WHAT THE EXERCISE ASKS:
Transcribe each record exactly, but omit pictures.

=== PROVIDED DATA ===

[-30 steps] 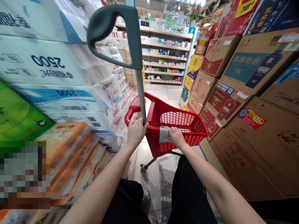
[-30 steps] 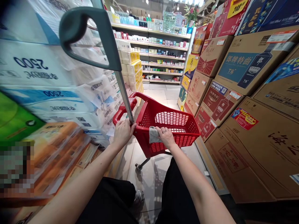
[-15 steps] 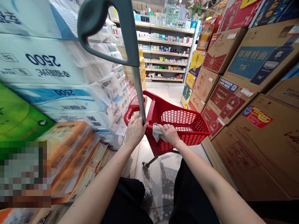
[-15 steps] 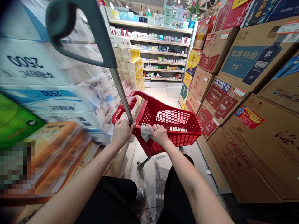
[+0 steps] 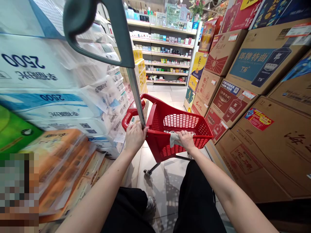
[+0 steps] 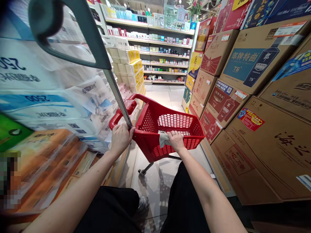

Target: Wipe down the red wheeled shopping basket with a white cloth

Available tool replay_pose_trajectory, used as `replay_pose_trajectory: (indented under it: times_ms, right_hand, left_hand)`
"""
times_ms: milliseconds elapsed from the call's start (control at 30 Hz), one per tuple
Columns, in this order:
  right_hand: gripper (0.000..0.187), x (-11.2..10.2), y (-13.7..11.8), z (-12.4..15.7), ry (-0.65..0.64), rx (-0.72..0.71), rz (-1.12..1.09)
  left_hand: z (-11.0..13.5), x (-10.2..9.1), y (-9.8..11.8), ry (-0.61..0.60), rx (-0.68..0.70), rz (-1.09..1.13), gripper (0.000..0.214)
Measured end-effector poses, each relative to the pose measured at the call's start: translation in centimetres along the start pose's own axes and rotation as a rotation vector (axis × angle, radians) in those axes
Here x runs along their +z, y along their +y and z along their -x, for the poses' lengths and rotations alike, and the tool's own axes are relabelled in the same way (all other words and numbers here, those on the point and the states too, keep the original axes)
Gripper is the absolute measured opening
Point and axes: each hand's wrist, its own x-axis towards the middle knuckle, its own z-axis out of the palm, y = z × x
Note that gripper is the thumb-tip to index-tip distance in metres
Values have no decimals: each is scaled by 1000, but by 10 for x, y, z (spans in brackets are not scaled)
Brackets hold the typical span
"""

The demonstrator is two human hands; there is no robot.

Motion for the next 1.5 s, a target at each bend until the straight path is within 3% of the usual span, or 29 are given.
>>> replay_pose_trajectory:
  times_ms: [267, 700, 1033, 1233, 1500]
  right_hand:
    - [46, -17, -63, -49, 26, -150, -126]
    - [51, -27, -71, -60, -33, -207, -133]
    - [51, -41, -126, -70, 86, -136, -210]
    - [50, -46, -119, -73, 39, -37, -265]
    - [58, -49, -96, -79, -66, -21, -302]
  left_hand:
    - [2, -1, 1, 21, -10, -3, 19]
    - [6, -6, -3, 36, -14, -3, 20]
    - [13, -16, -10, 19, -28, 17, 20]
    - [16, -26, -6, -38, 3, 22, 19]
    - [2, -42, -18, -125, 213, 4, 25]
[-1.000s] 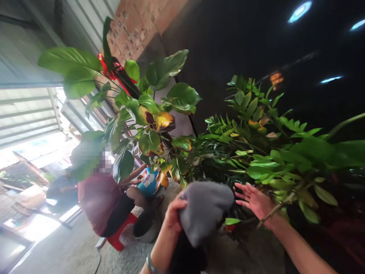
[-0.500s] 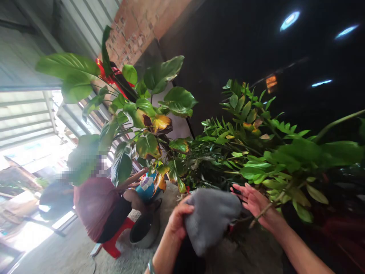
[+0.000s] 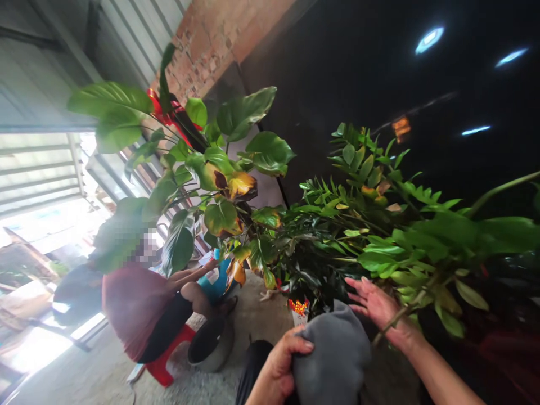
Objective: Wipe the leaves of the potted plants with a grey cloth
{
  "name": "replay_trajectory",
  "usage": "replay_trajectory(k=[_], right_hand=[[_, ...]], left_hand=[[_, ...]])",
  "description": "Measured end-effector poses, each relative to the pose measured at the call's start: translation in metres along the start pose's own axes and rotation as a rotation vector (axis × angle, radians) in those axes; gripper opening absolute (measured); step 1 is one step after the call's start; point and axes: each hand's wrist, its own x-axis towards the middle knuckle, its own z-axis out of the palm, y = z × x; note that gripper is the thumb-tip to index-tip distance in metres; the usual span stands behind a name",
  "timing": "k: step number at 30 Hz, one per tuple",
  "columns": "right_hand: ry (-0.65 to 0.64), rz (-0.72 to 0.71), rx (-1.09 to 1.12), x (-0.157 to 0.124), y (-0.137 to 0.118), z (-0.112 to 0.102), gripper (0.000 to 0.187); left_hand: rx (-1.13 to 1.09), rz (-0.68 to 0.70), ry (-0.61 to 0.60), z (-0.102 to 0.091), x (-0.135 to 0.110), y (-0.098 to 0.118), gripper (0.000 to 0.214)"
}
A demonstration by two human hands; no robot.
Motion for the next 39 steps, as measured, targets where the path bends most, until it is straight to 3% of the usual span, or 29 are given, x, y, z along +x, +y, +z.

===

TASK OUTPUT:
[-30 steps] 
[-30 steps] 
[-15 steps] 
[-15 steps] 
[+0 steps] 
[+0 steps] 

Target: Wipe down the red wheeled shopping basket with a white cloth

Available tool replay_pose_trajectory, used as `replay_pose_trajectory: (indented under it: times_ms, right_hand, left_hand)`
"""
times_ms: milliseconds elapsed from the call's start (control at 30 Hz), one per tuple
Columns, in this order:
  right_hand: gripper (0.000..0.187), x (-11.2..10.2), y (-13.7..11.8), z (-12.4..15.7), ry (-0.65..0.64), rx (-0.72..0.71), rz (-1.12..1.09)
  left_hand: z (-11.0..13.5), x (-10.2..9.1), y (-9.8..11.8), ry (-0.61..0.60), rx (-0.68..0.70), rz (-1.09..1.13), gripper (0.000..0.214)
Measured end-effector poses, each relative to the pose measured at the call's start: translation in centimetres along the start pose's own axes and rotation as a rotation vector (axis × angle, radians) in those axes
Here x runs along their +z, y along their +y and z along their -x, for the poses' lengths and rotations alike, and the tool's own axes are relabelled in the same way (all other words and numbers here, those on the point and the states too, keep the original axes)
Gripper is the absolute measured opening
Point and axes: each hand's wrist, its own x-axis towards the middle knuckle, its own z-axis out of the palm, y = z × x
Note that gripper is the thumb-tip to index-tip distance in metres
Values have no decimals: each is scaled by 1000, but by 10 for x, y, z (spans in brackets are not scaled)
Brackets hold the typical span
"""

The demonstrator is two human hands; there is no robot.

Motion for the next 1.5 s, a target at each bend until the straight path is within 3% of the usual span, or 29 are given.
>>> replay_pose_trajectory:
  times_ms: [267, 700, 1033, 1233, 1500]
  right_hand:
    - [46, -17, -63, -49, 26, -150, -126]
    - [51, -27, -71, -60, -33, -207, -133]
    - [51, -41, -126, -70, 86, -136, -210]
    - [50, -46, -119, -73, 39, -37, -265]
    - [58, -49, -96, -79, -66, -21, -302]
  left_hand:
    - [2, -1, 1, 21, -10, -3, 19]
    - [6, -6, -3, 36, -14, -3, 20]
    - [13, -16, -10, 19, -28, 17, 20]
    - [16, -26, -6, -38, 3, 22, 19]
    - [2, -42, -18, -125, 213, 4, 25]
[-1.000s] 
[-0.500s] 
[+0.000s] 
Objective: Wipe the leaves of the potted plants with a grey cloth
{
  "name": "replay_trajectory",
  "usage": "replay_trajectory(k=[_], right_hand=[[_, ...]], left_hand=[[_, ...]])",
  "description": "Measured end-effector poses, each relative to the pose measured at the call's start: translation in metres along the start pose's own axes and rotation as a rotation vector (axis × angle, radians) in those axes; gripper opening absolute (measured); step 1 is one step after the call's start; point and axes: each hand's wrist, its own x-axis towards the middle knuckle, its own z-axis out of the palm, y = z × x; note that gripper is the thumb-tip to index-tip distance in metres; the usual span stands behind a name",
  "timing": "k: step number at 30 Hz, one per tuple",
  "columns": "right_hand: ry (-0.65 to 0.64), rz (-0.72 to 0.71), rx (-1.09 to 1.12), x (-0.157 to 0.124), y (-0.137 to 0.118), z (-0.112 to 0.102), gripper (0.000 to 0.187); left_hand: rx (-1.13 to 1.09), rz (-0.68 to 0.70), ry (-0.61 to 0.60), z (-0.102 to 0.091), x (-0.135 to 0.110), y (-0.098 to 0.118), gripper (0.000 to 0.214)"
}
A demonstration by two human hands; no robot.
Motion for the next 39 steps, as measured, targets where the path bends most, until it is straight to 3% of the usual span, or 29 are given, x, y, z along +x, +y, +z.

Nothing else is required for this exercise.